Mulan – The Parade was a daytime procession presented at Disney-MGM Studios during the late 1990s and early 2000s. Debuting on June 19, 1998, the same day Disney’s animated Mulan opened in U.S. theaters, the parade continued the park’s tradition of quickly transforming new animated releases into full-scale street entertainment. It replaced Hercules “Zero to Hero” Victory Parade and gave Hollywood Boulevard another energetic movie tie-in production built around color, music, character, and theatrical spectacle.
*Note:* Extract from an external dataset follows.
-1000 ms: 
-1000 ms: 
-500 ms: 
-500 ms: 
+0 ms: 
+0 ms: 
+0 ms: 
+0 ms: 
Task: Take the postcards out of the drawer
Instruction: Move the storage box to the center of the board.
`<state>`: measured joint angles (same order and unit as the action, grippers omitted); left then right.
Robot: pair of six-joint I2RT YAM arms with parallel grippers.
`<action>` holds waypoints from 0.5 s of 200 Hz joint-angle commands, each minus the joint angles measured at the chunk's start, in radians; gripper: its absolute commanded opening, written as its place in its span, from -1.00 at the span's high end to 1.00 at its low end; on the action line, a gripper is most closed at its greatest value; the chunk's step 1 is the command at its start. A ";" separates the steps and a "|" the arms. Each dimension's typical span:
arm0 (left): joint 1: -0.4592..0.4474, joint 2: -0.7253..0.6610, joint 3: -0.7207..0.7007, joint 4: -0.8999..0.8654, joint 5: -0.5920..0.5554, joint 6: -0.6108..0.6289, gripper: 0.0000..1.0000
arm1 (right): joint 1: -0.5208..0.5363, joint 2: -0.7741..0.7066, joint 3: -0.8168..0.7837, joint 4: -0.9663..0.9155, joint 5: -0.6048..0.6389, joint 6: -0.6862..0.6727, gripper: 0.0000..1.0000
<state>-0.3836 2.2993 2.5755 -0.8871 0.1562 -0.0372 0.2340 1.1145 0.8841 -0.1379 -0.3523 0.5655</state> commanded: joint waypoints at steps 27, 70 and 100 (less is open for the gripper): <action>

The parade was especially well suited to Disney-MGM Studios because Mulan had a unique connection to the park. The film was the first Disney animated feature primarily produced at Walt Disney Feature Animation Florida, making its arrival feel less like a distant corporate promotion and more like a celebration of work created within the larger Walt Disney World creative campus. That connection gave the production a stronger local identity than many of the park’s other film-based parades.

The procession drew heavily from the film’s imagery and music, particularly “Honor to Us All” and “I’ll Make a Man Out of You.” Mushu helped introduce the parade with comic energy, while the Matchmaker, Cri-Kee, Fa Zhou, Fa Li, Little Brother, Huns, soldiers, acrobats, lion dancers, stilt walkers, Shang, Mulan, and the Emperor appeared throughout the route. The show blended traditional Chinese-inspired visual motifs with Disney’s oversized, highly theatrical parade style, creating a production that was both ceremonial and playful.
Its most famous element was a massive 150-foot dragon and Great Wall of China unit that wound down Hollywood Boulevard with soldiers positioned along the top. Operated by a large group of performers, the dragon gave the parade a kinetic centerpiece and made it feel considerably more elaborate than a simple character cavalcade. Other units highlighted the film’s humor, family themes, military training scenes, and climactic victory celebration.
Mulan – The Parade ended on March 11, 2001, and was later succeeded by Disney Stars and Motor Cars Parade as Disney-MGM Studios shifted toward a broader Hollywood-style character procession. Today, it is remembered as one of the park’s strongest animated-film parades: visually rich, culturally distinctive, and closely tied to a brief period when Disney’s newest animated features could quickly take over Hollywood Boulevard in grand fashion.